Wolper told The Times this week that, after a decade of making documentaries, “we were running out of stock footage to make shows and I said, ‘Why don’t we make a show where there wasn’t any stock footage?’ ”

Guenette took the idea of making a traditional documentary by presenting history as it might have been seen if cameras had been available and “brought it to fruition” with “They’ve Killed President Lincoln,” Wolper said. “He created a way to do it properly, and we did a whole series of those shows.”

Under the umbrella title “Appointment with Destiny,” Wolper’s company made seven one-hour documentaries that aired on CBS. Guenette produced four of them: “The Crucifixion of Jesus,” “The Plot to Murder Hitler,” “Cortez and Montezuma: Conquest of an Empire” and “Peary’s Race to the North Pole.”

“We would not film anything unless a camera could have been there,” said Wolper, adding that “we dirtied up the film so it didn’t look like it was brand new. It looked like a newsreel.”

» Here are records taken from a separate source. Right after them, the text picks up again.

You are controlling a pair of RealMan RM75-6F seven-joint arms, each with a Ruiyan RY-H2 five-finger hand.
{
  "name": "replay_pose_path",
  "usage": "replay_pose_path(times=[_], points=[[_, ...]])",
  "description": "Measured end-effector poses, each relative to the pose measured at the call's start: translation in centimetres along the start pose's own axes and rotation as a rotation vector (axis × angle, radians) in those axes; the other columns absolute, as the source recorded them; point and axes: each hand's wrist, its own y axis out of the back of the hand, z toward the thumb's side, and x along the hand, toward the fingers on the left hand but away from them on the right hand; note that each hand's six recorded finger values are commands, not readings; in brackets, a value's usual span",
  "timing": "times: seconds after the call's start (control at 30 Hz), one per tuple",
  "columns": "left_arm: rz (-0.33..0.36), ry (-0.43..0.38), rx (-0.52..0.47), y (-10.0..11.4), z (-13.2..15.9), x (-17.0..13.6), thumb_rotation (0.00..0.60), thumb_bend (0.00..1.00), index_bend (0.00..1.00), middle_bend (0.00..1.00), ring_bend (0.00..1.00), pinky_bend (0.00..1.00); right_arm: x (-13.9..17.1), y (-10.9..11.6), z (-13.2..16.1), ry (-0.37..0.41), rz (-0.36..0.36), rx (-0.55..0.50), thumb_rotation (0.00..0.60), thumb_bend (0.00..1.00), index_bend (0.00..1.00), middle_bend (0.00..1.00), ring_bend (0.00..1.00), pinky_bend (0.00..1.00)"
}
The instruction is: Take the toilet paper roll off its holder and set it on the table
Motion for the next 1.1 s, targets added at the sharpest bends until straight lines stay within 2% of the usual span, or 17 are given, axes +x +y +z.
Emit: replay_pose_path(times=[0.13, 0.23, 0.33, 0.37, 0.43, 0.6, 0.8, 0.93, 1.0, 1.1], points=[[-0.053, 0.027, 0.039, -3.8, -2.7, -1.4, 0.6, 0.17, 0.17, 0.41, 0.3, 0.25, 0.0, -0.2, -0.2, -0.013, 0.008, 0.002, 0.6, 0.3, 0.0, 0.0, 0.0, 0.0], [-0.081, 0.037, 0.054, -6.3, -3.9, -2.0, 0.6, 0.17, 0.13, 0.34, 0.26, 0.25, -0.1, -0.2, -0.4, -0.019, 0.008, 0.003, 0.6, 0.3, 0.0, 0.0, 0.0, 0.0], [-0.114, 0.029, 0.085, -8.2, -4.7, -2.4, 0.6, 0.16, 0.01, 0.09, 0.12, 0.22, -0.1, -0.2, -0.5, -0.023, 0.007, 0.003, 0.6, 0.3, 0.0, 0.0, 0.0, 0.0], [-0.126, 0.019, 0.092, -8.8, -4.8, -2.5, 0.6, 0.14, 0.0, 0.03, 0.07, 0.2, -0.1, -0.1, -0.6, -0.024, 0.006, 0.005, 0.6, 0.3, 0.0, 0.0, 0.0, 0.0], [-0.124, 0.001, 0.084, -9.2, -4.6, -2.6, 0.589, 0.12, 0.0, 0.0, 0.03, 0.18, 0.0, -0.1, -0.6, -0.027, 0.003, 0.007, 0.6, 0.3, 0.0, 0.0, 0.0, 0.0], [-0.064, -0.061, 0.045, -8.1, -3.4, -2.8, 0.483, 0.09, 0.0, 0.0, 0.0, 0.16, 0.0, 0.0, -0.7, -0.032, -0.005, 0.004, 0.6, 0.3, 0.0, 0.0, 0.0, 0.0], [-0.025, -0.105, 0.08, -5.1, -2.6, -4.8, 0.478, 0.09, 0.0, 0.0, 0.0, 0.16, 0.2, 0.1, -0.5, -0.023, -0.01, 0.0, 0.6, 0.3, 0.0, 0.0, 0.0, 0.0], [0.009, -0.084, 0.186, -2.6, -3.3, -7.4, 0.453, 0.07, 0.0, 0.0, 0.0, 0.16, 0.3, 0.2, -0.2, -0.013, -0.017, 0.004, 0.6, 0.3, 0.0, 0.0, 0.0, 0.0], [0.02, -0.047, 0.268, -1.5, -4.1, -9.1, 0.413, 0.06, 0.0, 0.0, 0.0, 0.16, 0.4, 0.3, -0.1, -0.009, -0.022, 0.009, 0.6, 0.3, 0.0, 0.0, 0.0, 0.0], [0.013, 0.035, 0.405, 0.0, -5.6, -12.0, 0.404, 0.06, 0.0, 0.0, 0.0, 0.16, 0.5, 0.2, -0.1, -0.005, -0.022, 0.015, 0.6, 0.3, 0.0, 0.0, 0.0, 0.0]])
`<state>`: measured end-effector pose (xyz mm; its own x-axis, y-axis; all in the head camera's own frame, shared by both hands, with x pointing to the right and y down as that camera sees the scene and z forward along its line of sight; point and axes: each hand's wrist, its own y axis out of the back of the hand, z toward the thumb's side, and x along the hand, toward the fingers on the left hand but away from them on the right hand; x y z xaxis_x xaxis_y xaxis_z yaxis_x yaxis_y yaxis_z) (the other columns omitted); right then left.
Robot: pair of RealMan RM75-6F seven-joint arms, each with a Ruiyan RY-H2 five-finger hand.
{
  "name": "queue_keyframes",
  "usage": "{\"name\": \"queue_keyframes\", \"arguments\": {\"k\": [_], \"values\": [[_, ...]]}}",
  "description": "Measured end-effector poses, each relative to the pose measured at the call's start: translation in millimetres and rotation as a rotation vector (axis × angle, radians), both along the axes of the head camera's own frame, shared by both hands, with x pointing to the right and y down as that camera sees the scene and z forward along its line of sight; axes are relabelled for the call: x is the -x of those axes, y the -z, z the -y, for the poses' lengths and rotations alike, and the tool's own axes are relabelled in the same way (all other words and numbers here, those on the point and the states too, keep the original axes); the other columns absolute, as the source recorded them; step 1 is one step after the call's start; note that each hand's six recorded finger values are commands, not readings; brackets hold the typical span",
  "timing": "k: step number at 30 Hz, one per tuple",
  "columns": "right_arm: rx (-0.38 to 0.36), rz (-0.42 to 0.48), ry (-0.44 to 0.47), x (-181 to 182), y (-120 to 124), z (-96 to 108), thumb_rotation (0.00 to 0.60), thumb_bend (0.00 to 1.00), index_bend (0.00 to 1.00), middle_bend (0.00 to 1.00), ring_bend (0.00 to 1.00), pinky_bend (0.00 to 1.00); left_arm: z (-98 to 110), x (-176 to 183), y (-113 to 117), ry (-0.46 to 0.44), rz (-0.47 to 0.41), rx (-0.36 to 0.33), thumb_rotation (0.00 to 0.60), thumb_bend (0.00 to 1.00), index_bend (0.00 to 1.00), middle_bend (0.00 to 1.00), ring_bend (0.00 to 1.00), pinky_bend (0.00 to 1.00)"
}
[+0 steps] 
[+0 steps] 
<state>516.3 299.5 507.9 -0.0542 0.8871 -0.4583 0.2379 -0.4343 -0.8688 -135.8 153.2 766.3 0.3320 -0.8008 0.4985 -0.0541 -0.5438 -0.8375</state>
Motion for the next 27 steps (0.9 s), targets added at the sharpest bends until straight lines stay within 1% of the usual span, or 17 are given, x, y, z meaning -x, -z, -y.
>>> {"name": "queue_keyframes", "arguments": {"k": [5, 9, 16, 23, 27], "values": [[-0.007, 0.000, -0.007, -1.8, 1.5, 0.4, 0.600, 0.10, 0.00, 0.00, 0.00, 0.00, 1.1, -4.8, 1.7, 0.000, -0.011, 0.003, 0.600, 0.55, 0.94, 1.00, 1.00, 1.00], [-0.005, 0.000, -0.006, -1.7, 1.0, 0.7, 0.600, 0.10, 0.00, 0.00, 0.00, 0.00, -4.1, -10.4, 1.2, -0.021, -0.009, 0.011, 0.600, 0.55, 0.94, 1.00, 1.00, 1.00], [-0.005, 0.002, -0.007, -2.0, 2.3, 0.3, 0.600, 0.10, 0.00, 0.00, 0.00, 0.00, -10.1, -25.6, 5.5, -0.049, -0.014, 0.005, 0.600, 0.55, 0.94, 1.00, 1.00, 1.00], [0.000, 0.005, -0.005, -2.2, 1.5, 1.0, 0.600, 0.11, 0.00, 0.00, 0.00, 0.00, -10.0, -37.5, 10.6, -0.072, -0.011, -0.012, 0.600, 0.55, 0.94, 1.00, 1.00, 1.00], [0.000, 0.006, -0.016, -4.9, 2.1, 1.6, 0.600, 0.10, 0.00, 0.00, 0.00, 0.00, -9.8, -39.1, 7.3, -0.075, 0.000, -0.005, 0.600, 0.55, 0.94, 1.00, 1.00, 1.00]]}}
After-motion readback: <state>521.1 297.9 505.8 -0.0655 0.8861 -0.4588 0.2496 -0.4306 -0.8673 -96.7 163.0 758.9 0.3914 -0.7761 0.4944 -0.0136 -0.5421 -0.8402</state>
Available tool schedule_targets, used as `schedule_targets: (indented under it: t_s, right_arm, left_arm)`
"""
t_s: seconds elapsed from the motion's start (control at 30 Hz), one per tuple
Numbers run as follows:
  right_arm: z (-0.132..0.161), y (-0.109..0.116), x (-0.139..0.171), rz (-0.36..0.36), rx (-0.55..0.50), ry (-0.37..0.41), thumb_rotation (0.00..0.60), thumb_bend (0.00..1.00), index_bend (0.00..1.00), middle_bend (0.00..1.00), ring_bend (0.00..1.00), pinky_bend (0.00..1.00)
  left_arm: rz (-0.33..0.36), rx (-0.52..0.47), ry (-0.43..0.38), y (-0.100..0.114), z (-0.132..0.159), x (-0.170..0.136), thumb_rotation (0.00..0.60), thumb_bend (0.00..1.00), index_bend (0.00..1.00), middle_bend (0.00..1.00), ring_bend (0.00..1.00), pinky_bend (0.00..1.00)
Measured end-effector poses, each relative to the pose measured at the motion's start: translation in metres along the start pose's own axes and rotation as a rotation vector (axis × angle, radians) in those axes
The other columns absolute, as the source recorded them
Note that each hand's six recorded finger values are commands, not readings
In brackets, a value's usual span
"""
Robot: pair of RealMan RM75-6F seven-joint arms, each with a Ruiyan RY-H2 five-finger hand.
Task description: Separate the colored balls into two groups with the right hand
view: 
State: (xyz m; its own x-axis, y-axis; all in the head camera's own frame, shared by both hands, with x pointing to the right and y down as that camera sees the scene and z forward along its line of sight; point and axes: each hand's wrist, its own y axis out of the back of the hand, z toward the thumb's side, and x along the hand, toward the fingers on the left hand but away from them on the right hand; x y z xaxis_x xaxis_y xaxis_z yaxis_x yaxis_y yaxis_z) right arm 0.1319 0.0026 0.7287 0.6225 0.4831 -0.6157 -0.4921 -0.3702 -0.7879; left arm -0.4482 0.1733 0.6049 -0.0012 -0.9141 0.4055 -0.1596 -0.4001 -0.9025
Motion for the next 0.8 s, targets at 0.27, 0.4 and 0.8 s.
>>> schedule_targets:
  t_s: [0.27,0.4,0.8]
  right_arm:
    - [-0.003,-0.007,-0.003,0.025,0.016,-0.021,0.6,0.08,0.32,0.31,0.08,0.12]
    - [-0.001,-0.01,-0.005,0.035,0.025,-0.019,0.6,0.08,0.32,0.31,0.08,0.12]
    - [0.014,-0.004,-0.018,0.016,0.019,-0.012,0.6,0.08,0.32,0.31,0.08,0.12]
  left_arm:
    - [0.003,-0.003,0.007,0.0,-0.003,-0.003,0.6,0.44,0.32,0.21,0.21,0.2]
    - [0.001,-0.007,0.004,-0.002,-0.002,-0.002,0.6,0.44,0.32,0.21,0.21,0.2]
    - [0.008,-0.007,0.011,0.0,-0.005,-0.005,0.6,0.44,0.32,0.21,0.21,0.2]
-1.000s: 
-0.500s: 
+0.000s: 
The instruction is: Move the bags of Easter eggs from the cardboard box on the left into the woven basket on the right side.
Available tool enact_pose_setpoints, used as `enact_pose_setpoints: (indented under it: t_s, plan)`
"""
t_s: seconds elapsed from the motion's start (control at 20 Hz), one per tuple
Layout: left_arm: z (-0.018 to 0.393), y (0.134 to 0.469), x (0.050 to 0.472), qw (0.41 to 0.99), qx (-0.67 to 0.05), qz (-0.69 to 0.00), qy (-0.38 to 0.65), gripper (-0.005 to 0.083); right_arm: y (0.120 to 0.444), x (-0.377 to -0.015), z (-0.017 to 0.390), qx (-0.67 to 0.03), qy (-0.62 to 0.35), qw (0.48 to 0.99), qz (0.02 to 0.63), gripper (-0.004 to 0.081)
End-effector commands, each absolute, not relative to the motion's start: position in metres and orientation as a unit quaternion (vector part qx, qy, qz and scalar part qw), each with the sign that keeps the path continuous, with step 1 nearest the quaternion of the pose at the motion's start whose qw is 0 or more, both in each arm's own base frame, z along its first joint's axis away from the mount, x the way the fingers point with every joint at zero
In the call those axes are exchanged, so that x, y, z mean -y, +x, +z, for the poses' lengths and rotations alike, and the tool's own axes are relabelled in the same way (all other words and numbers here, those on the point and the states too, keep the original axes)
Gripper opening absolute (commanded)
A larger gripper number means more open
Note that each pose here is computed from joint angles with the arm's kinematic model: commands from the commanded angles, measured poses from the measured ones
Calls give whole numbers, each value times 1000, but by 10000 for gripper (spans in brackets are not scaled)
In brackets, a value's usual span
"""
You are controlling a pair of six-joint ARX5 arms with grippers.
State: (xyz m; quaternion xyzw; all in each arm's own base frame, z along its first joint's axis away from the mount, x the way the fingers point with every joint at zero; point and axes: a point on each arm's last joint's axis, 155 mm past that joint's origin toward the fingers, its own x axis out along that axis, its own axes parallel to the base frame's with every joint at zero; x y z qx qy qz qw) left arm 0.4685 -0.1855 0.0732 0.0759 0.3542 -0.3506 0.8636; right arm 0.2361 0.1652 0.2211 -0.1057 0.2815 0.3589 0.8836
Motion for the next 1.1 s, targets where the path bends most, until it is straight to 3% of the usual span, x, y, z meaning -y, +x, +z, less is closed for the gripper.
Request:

When John Wilkes Booth shoots Lincoln in “They’ve Killed President Lincoln,” Wolper said, it was filmed as if a newsreel crew had been standing right outside the presidential box at Ford’s Theater in Washington, D.C.

“They hear the shot, you see the camera running in, and the camera whips up and sees Booth” jumping down to the stage, he said. The camera then follows Lincoln’s body as it is carried across the street and interviews are conducted with bystanders.

As a producer, Wolper said, Guenette “knew exactly what he was doing, and he didn’t waste any time: He did the work, he did it terrifically, and he did it on time and on budget.”


Born in Holyoke, Mass., on Jan. 12, 1935, Guenette left home at 16 and traveled by bus to New York City to become an actor. Instead, he joined what he called “the 16-millimeter explosion.”

Working his way up from gofer to assistant editor, he became a film editor for the CBS TV series “Conquest” and “Omnibus.” He later was director and associate producer for NBC’s “White Paper” and “The DuPont Show of the Month” series.

As a network news producer for CBS in 1962, he directed and was associate producer for “Our War in Vietnam,” an early look at U.S. involvement in the escalating war in Southeast Asia.

In 1994, Guenette and Robert Leeburg co-founded the nonprofit Los Angeles Media & Education Center, to help bring the diverse population of Los Angeles together through the arts.

“It was, for him, about giving back to the community,” Leeburg said Tuesday.

In 2001, Guenette received the International Documentary Assn. Pioneer Award for Distinguished Lifetime Service to the Documentary Community.

Guenette’s wife, Frances, who served as vice president of Robert Guenette Productions, died in 1994.

In addition to Leeburg, Guenette’s longtime partner and colleague, he is survived by his son, Mark D. Guenette; and his brothers and sisters, Sheila Kurtz and Gary, Terry, Bruce and Sharon Atwell.


A public celebration of Guenette’s life will be held at 2 p.m. Sunday at 1551 S. Robertson Blvd., Los Angeles.